From: Martin Hicks <mort@sgi.com>
To: Ingo Molnar <mingo@elte.hu>, Linux MM <linux-mm@kvack.org>
Cc: Martin Hicks <mort@sgi.com>, Andrew Morton <akpm@osdl.org>,
torvalds@osdl.org, linux-kernel@vger.kernel.org, ak@suse.de
Subject: [PATCH] VM: add vm.free_node_memory sysctl
Date: Wed, 3 Aug 2005 09:56:46 -0400 [thread overview]
Message-ID: <20050803135646.GO26803@localhost> (raw)
In-Reply-To: <20050802210746.GA26494@elte.hu>
On Tue, Aug 02, 2005 at 11:07:46PM +0200, Ingo Molnar wrote:
>
> * Martin Hicks <mort@sgi.com> wrote:
>
> > On Mon, Aug 01, 2005 at 09:54:26PM +0200, Ingo Molnar wrote:
> > >
> > > * Andrew Morton <akpm@osdl.org> wrote:
> > >
> > > > > We could perhaps add a CAP_SYS_ADMIN-only sysctl for this hack,
> > > >
> > > > That would be more appropriate.
> > > >
> > > > (I'm still not sure what happened to the idea of adding a call to
> > > > "clear out this node+zone's pagecache now" rather than "set this
> > > > noed+zone's policy")
> > >
> > > lets do that as a sysctl hack. It would be useful for debugging purposes
> > > anyway. But i'm not sure whether it's the same issue - Martin?
> >
> > (Sorry..I was on vacation yesterday)
> >
> > Yes, this is the same issue with a different way of making it happen.
> > Setting a zone's policy allows reclaim to happen automatically.
> >
> > I'll send in a patch to add a sysctl to do the manual dumping of
> > pagecache really soon.
>
> cool! [ Incidentally, when i found this problem i was looking for
> existing bits in the kernel to write such a patch myself (which i wanted
> to use on non-NUMA to create more reproducable workloads for
> performance-testing) - now i'll wait for your patch. ]

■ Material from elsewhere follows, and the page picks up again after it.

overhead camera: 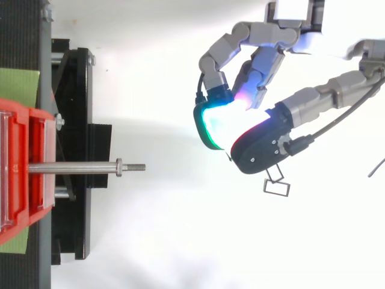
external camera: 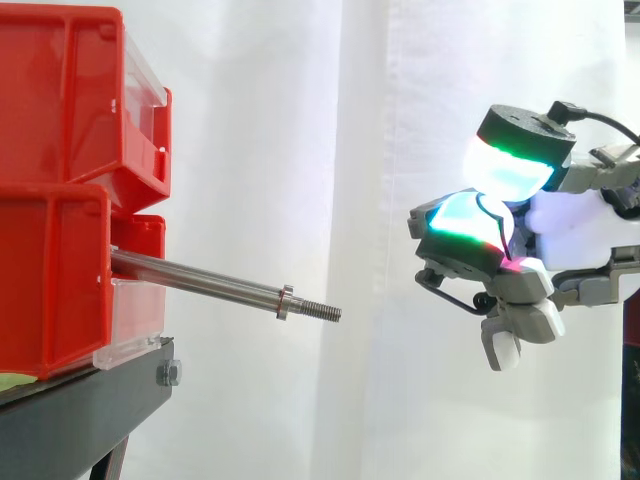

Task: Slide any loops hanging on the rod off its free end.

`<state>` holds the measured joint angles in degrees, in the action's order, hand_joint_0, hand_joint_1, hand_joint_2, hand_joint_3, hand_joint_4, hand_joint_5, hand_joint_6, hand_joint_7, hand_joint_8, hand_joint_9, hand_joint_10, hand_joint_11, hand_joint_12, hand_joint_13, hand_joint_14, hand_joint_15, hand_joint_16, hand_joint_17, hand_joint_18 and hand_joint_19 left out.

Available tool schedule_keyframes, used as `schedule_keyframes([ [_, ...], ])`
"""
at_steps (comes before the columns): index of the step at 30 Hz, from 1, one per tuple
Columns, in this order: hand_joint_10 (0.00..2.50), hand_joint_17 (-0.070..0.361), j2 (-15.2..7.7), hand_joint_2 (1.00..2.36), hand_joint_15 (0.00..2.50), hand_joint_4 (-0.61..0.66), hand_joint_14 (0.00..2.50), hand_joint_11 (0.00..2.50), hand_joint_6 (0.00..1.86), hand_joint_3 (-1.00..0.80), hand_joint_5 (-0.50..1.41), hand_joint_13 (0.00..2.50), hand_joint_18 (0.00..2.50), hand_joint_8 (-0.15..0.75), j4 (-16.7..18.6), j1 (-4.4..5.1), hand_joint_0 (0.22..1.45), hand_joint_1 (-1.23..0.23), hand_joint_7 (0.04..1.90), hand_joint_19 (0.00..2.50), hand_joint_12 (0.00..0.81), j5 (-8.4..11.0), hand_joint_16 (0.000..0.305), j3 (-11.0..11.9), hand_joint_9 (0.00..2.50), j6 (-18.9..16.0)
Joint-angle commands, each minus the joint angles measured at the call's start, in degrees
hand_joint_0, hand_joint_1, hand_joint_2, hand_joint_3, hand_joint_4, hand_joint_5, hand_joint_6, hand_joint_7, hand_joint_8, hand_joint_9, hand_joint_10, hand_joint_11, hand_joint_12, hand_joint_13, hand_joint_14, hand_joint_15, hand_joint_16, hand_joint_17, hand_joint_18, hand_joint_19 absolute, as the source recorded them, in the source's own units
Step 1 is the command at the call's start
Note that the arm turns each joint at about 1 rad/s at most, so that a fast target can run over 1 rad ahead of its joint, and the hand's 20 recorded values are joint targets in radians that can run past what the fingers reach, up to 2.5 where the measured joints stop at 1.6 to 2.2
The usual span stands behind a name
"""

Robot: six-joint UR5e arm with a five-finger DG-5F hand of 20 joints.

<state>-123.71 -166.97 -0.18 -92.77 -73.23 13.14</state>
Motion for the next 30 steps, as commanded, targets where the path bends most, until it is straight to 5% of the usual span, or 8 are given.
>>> schedule_keyframes([
  [1,0.02,0.117,0.05,1.02,0.50,0.05,0.02,0.74,0.92,-0.12,-0.14,0.99,0.85,0.338,-0.02,0.09,0.63,-0.75,1.20,0.48,0.417,-0.05,0.052,0.02,1.04,0.04],
  [30,0.02,0.127,-0.04,1.02,0.51,0.09,0.02,0.74,0.91,-0.07,-0.12,1.01,0.88,0.366,0.60,-0.08,0.62,-0.76,1.24,0.47,0.428,-0.05,0.056,-0.07,1.14,0.22],
])
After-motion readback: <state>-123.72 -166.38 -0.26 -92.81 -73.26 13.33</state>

Here's the promised sysctl to dump a node's pagecache. Please review!
This patch depends on the zone reclaim atomic ops cleanup:
http://marc.theaimsgroup.com/?l=linux-mm&m=112307646306476&w=2
I split up zone_reclaim():
- __zone_reclaim() does the Real Work
- zone_reclaim() checks the rate-limiting stuff.
For the sysctl we don't want to be rate limited. We always want to scan
the LRU lists looking for tossable pages.
Thanks,
mh
--
Martin Hicks || Silicon Graphics Inc. || mort@sgi.com
This patch adds the vm.free_node_memory sysctl. This allows a root user
to ask the kernel to drop as many pages as possible out of the specified
node's pagecache.
Takes a single integer nodeID. e.g.,
echo 14 > /proc/sys/vm/free_zone_memory
will clear pagecache on node 14.
Signed-off-by: Martin Hicks <mort@sgi.com>
---
commit 9b0a83e09e4fea07cf877dc7f6ff8b38c0f48d61
tree 58d5467efa7f3bf103203e25c95c6f0936ed653f
parent 414acb15f0f237cbf560bfa56c74ca9d19c5cd5a
author Martin Hicks,,,,,,,engr <mort@tomahawk.engr.sgi.com> Wed, 03 Aug 2005 06:53:33 -0700
committer Martin Hicks,,,,,,,engr <mort@tomahawk.engr.sgi.com> Wed, 03 Aug 2005 06:53:33 -0700
include/linux/mmzone.h | 3 ++
include/linux/sysctl.h | 1 +
kernel/sysctl.c | 10 +++++++
mm/vmscan.c | 66 +++++++++++++++++++++++++++++++++++++++---------
4 files changed, 68 insertions(+), 12 deletions(-)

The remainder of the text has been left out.